後來他不知道怎麽做到的,和鎮上的旅店達成了協議,旅店稍微提高房費,他夜間給店裏的客人們送熱牛奶。
好在他們這個鎮子的位置好,來來往往的商人和旅人都不少,這樣一來牛奶也不會再全部放到變質了。
即使這樣收到的錢還達不到成本,但也不算血本無歸。
阿藥旁敲側擊的問到了上杉秋彥生病的時間,發現上杉秋彥開始給眼睛蒙上白紗的同時,在這個鎮子周邊調查辦事的隐成員也開始頻繁失蹤了。
這樣一來,上杉秋彥是鬼的可能性,已經接近百分百了。
阿藥問到了上杉秋彥的住址,同時謹記着煉獄杏壽郎的交代。即使現在是白天也沒有只身一人前去調查。
問到地址後她在街上買了幾個包子打算帶回去給煉獄杏壽郎。可是在回旅店的途中她卻鬼使神差的換了個方向,朝着旅店老板娘說的神社走去。
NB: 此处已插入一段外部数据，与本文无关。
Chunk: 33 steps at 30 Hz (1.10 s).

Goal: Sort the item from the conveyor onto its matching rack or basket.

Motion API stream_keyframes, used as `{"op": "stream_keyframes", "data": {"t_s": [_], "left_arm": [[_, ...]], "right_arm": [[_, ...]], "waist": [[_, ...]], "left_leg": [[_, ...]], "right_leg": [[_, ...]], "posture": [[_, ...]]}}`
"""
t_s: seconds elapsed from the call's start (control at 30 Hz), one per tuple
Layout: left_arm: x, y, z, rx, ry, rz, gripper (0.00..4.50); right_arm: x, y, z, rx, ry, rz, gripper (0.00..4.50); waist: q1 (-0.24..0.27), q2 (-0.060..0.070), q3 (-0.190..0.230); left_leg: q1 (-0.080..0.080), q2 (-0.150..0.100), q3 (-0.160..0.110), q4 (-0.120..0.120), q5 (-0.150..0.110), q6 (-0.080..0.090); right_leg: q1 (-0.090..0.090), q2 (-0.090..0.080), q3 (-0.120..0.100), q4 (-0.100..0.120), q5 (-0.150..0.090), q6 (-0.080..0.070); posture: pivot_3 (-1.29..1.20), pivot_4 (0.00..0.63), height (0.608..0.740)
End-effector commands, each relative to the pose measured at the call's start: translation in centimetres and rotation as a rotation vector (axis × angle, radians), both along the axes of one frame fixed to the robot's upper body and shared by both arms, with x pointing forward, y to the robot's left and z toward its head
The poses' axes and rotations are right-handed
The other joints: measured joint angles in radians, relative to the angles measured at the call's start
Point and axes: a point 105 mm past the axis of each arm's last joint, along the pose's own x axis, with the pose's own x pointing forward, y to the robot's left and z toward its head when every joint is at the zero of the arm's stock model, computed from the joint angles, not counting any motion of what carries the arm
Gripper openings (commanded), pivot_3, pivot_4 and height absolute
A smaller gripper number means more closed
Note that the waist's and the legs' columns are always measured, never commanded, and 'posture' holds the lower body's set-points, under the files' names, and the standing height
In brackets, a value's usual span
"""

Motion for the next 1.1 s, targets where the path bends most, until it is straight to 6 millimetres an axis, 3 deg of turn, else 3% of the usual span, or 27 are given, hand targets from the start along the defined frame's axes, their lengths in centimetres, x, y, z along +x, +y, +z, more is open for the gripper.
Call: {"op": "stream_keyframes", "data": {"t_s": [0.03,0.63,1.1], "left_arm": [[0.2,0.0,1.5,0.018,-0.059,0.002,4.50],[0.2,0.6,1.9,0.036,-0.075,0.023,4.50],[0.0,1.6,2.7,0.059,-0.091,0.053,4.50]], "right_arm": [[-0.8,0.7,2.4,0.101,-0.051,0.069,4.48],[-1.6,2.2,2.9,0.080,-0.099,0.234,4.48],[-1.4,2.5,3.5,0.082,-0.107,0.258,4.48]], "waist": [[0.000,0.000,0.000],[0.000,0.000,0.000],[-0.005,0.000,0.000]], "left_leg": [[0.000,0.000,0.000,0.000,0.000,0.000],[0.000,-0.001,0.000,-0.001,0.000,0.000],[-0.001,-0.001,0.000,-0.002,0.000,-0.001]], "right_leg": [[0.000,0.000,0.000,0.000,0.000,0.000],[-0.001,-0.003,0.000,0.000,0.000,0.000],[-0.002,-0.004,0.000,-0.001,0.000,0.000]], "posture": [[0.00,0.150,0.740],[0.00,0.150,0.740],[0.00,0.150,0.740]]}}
阿藥之前是不太相信神明這種虛幻的東西的,直到那天她第一次向神祈禱,然後煉獄杏壽郎出現在了她面前。
只是拜一拜就能保佑戀情一番風順這種事,誰不心動呢?
想到這裏,原本還在猶豫的阿藥走上了通往神社的樓梯。
越走她就越覺得有些不對勁。四周安靜的過分,路上也沒有其他人,紅色的鳥居也有些破舊的感覺。
等能看到神社的時候阿藥總覺得自己可能被旅店老板娘騙了。神社很大,但看起來已經好久沒人管理了,到處都是雜草和爬山虎,紅色鳥居也已經有些褪色了處處透着一種莫名的悲涼。
“即使有神明也早就消失了吧。”阿藥擡手撫上鳥居的柱子,嘆了口氣。
變成了這樣,拜了估計也沒什麽用。但是……
“來都來了,還是試試吧。”她摸了摸換到她肩上蹲着的時炎。“十分抱歉,麻煩你陪我做這種事。”
已經被食物收買了的鎹鴉不在乎的抖了抖羽毛,昂起腦袋,示意少女要拜就動作快點。
阿藥朝鳥居行了一禮後才拎着包子往神社裏走,令她有些驚訝的是這個神社裏的手水舍裏居然還有清水。
她雖然沒去過神社,但是參拜的規矩母親有教過她。
她按照規矩将手清洗之後才繼續往本殿走。
本殿前系着鈴铛的麻神看上去被雨水之類的腐蝕了很久,格外脆弱。
“這個不會斷吧?”阿藥有些緊張的握上了繩子,晃了兩下。
鈴铛跟着晃了晃,發出悶悶的響聲。
注意力全在繩子上的阿藥沒有發現鈴铛的奇怪,等繩子慢慢的不再晃動之後才松了一口氣。
還好還好沒有斷。
她翻出了硬幣,投進塞錢箱裏,接着拍手行禮。阿藥閉着眼睛合着掌,思考自己該許什麽願望。
希望小淳和杏壽郎能平安健康。
希望……
希望什麽?到了現在阿藥才發現自己根本不想向神明許類似‘讓杏壽郎喜歡上我。’的願望。
戀愛這種事情,果然還是得靠自己努力啊。
最後阿藥只許了希望身邊的人健康長壽的願望。
就在她許完願,正要睜開眼時,久經風霜的繩子終于撐不住……斷了。
系在繩子上的鈴铛砸到了地上,咕嚕咕嚕的滾了幾圈,滾到了阿藥腳邊。
“……”阿藥保持着合掌的姿勢看着腳邊的大鈴铛,一動也不敢動,過了半響才出聲。
“時……時炎先生!這個該怎麽辦啊?!”
這也太不吉利了吧,還好她已經許完願了。但問題是,繩子這個時候斷掉怎麽看都像是她的錯,她剛剛可是用力的晃了兩下鈴!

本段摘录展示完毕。